Polytraders Dev Guide
internal
v3 spine Phase 1 · Shared contracts 9 demo-wired · 0 shadow-ready · 0 production-live · 100 pending · 109 total 15/33 infra tasks the plan status board

Incident playbooks

If one of these alerts fires, follow the playbook. Do not improvise.

Kill switch fires automatically

Trigger: Drawdown breach, reject-rate spike, feed loss, or wallet-funding short.

  1. Confirm trigger source from KillSwitchEvent.trigger field.
  2. Page the on-call risk engineer.
  3. Confirm no orders are in-flight; check Order Lifecycle Manager.
  4. If trigger was drawdown: publish a positions snapshot to the incident channel.
  5. Run replay-last-hour against the simulator to confirm KillSwitch fired correctly.
  6. Reset only after the trigger condition has cleared and a second approver signs off.

Polymarket API degraded

Trigger: API Degradation Monitor emits GOV_API_DEGRADED at warning or hard.

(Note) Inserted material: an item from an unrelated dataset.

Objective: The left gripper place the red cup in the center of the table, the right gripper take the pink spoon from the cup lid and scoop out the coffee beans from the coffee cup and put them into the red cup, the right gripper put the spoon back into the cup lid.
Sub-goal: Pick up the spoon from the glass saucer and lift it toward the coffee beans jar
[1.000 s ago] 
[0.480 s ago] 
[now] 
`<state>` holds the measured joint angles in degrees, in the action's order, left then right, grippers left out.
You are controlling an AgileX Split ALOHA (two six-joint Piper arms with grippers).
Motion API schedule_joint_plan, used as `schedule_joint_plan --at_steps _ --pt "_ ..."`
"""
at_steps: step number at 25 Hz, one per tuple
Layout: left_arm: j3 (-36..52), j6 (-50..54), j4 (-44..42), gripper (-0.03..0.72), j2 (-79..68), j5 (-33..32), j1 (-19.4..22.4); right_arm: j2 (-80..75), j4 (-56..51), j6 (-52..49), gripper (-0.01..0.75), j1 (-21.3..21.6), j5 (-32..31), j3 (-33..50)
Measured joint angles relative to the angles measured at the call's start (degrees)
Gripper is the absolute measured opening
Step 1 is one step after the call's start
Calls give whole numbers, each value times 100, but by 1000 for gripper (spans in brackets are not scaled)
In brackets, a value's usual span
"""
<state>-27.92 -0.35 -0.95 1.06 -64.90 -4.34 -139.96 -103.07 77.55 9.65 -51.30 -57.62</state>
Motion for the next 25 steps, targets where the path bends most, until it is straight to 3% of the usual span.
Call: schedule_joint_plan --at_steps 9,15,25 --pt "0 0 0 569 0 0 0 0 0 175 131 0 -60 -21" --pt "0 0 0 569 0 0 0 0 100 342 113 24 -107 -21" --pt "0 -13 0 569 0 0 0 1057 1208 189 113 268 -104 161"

  1. Switch all Strategy bots from enforced to advisory.
  2. Cancel resting orders on markets we cannot read freshness for.
  3. Page the trading-ops on-call.
  4. Watch the rolling error rate; promote back to enforced only after 10 minutes of green metrics.

On-chain reconcile mismatch

Trigger: Reconciler emits GOV_RECONCILE_MISMATCH.

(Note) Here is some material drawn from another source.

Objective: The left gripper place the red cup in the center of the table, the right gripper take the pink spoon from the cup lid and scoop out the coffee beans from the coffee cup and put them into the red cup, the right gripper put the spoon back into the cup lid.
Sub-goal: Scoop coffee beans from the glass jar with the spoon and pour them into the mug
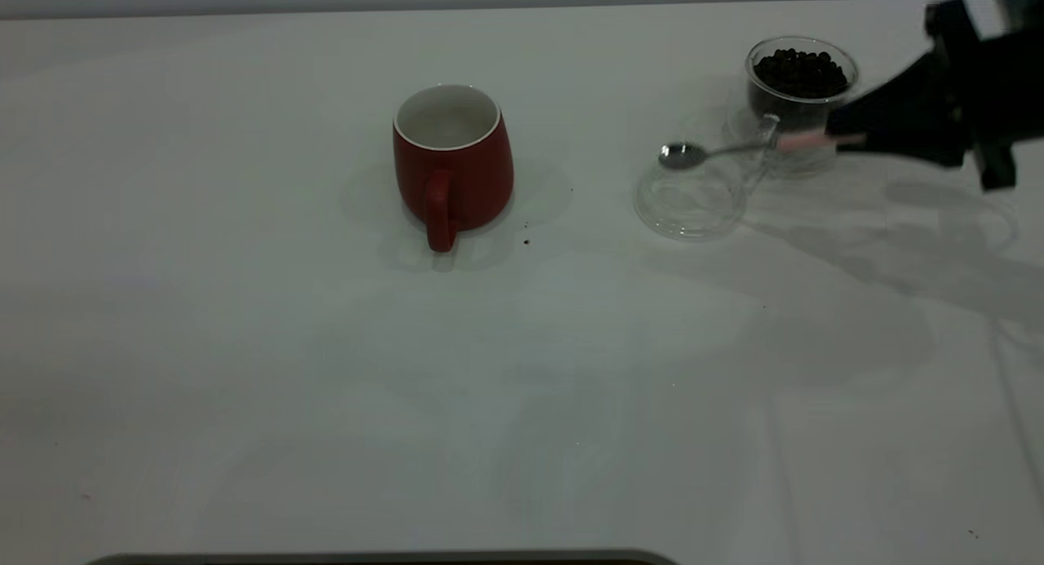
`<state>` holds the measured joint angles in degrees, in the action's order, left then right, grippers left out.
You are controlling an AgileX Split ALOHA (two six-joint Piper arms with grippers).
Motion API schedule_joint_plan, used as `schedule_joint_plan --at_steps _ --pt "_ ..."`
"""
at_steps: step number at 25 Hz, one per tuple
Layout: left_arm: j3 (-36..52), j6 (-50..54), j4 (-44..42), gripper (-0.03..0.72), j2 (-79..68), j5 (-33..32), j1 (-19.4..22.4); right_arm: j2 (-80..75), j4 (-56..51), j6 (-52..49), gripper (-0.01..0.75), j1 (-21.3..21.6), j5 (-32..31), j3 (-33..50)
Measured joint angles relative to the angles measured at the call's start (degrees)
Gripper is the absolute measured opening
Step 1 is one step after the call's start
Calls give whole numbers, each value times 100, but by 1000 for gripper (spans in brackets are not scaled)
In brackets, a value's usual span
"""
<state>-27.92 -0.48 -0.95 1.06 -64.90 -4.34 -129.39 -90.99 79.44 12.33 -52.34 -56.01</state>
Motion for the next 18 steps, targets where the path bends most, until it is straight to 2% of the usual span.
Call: schedule_joint_plan --at_steps 4,8,15,18 --pt "0 0 0 569 0 0 0 612 237 -45 113 0 119 44" --pt "0 0 0 569 0 0 0 1054 409 -161 113 0 669 -138" --pt "0 0 0 569 0 0 0 1098 1357 -1157 113 14 1570 -869" --pt "0 0 0 569 0 0 0 1098 1628 -1447 113 73 1741 -988"
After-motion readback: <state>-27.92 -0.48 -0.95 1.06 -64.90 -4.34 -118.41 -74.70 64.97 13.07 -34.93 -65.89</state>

  1. Halt all Trade-authority bots immediately (auto-handled by KillSwitch).
  2. Capture the exact divergence: internal state, on-chain state, last-seen block, last-applied event.
  3. Page the security on-call.
  4. Do not re-enable trading until the divergence is explained and the divergent state is reconciled by hand.

Config drift detected

Trigger: Config Drift Detector emits GOV_CONFIG_DRIFT.

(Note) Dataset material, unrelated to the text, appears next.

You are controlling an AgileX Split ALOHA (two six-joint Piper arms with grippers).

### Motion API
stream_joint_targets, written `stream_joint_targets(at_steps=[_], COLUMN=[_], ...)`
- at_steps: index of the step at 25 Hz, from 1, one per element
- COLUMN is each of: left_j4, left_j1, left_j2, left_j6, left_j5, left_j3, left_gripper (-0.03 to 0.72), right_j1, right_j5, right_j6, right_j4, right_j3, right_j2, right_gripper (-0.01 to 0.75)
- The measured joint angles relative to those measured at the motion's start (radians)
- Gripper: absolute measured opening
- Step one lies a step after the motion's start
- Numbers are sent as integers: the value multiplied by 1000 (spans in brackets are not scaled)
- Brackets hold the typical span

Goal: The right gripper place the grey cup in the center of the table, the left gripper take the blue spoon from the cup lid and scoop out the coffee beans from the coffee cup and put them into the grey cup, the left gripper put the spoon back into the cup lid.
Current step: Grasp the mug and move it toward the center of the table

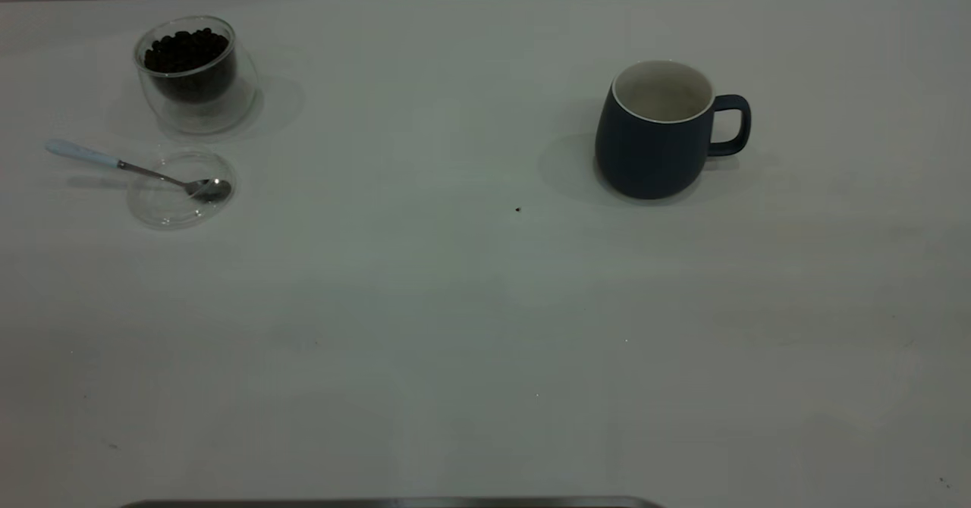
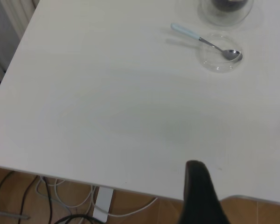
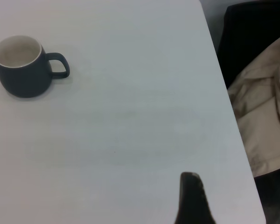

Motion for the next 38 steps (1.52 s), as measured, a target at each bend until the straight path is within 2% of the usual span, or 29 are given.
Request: stream_joint_targets(at_steps=[38], left_j4=[0], left_j1=[0], left_j2=[0], left_j6=[2], left_j5=[0], left_j3=[0], left_gripper=[534], right_j1=[13], right_j5=[-3], right_j6=[-24], right_j4=[36], right_j3=[-2], right_j2=[0], right_gripper=[470])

  1. Identify the drifted bot and field.
  2. If the drift is unauthorised: revert to the approved config and audit who changed it.
  3. If the drift is intentional but not yet approved: hold the operator override active for the documented time bound, and open an approval PR before it expires.

Universal first three steps

  1. Confirm the alert is real (not a flapping metric).
  2. Capture state before doing anything: positions, open orders, last 100 ReportEnvelopes, on-chain block height.
  3. Open the incident channel and assign an incident commander before taking any remedial action.